▶ _DESCRIPTION OF THE TASK_:
Start to finish, print the data below exactly, without the images.

▶ _SUPPLIED MATERIAL_:
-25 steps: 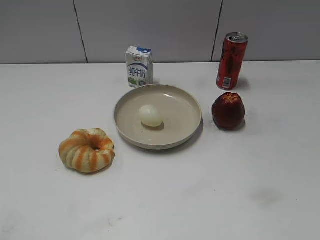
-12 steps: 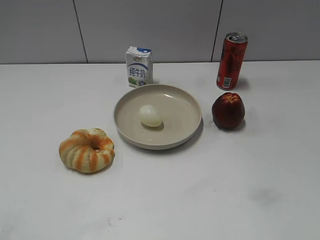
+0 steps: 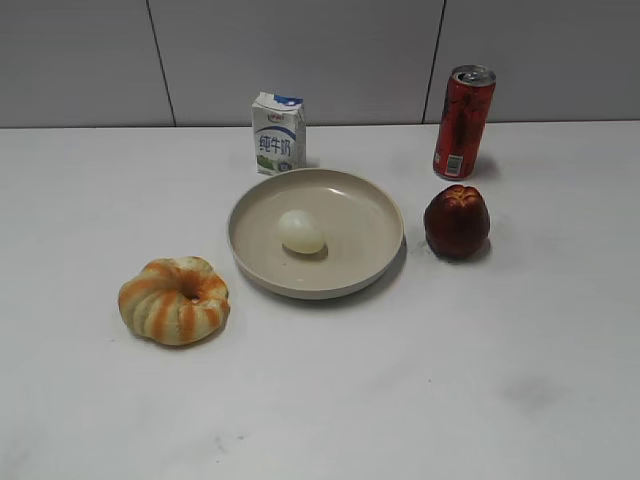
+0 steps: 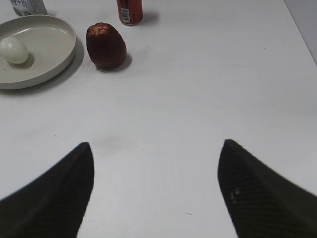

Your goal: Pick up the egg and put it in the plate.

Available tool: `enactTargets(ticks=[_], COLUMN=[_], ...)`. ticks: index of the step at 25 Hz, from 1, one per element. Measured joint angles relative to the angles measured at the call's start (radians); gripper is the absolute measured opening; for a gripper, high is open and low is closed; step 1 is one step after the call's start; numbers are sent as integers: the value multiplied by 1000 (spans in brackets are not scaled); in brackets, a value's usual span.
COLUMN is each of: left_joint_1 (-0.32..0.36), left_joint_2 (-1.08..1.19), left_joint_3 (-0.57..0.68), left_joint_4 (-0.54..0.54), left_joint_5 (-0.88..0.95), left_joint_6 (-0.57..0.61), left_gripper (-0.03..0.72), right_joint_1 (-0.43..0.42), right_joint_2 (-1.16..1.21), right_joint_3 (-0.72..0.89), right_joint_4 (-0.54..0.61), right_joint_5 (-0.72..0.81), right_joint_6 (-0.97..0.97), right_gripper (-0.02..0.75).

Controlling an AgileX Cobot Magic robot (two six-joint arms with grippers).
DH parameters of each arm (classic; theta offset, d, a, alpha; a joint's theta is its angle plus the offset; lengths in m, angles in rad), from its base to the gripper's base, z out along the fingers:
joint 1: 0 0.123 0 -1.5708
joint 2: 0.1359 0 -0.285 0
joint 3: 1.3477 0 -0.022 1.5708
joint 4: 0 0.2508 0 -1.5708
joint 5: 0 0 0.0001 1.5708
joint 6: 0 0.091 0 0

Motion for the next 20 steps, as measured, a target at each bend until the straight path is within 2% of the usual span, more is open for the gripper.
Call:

▶ _RESULT OF THIS EXERCISE_:
-25 steps: 
-12 steps: 
+0 steps: 
+0 steps: 

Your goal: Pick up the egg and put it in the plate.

Available tool: `enactTargets(ticks=[_], COLUMN=[_], ...)`. ticks: index of the step at 25 Hz, from 1, one per element. Measured joint angles relative to the angles measured at the call's start (radians); gripper is the absolute measured opening; for a gripper, high is open and low is closed; step 1 is one step after the call's start; numbers are sent as integers: the value multiplied by 1000 (spans in brackets are not scaled); in brackets, a value's usual span.
COLUMN is each of: left_joint_1 (-0.32..0.36), left_joint_2 (-1.08..1.19), left_joint_3 (-0.57..0.68), left_joint_4 (-0.54..0.54), left_joint_5 (-0.88..0.95), left_joint_6 (-0.57..0.61), left_gripper (-0.03..0.72), right_joint_1 (-0.43..0.42), right_joint_2 (-1.16..1.21), right_joint_3 (-0.72..0.89), right_joint_4 (-0.54..0.61), right_joint_5 (-0.72..0.81), right_joint_6 (-0.97..0.97), right_gripper (-0.02..0.75).

Controlling an AgileX Cobot Magic robot (two six-joint arms with grippers).
DH parameters of each arm (classic; theta offset, d, a, alpha; a joint's theta is its angle plus the offset; lengths in m, angles in rad), from its base to the gripper's base, z out along the fingers:
joint 1: 0 0.123 0 -1.5708
joint 2: 0.1359 0 -0.285 0
joint 3: 1.3477 0 -0.022 1.5708
joint 4: 0 0.2508 0 -1.5708
joint 5: 0 0 0.0001 1.5708
joint 6: 0 0.091 0 0

Motion for the next 20 steps, as measured, a target at each bend until the straight path is within 2% of the usual span, more is open for the gripper.
Call:

The output is finished, and nothing else is needed.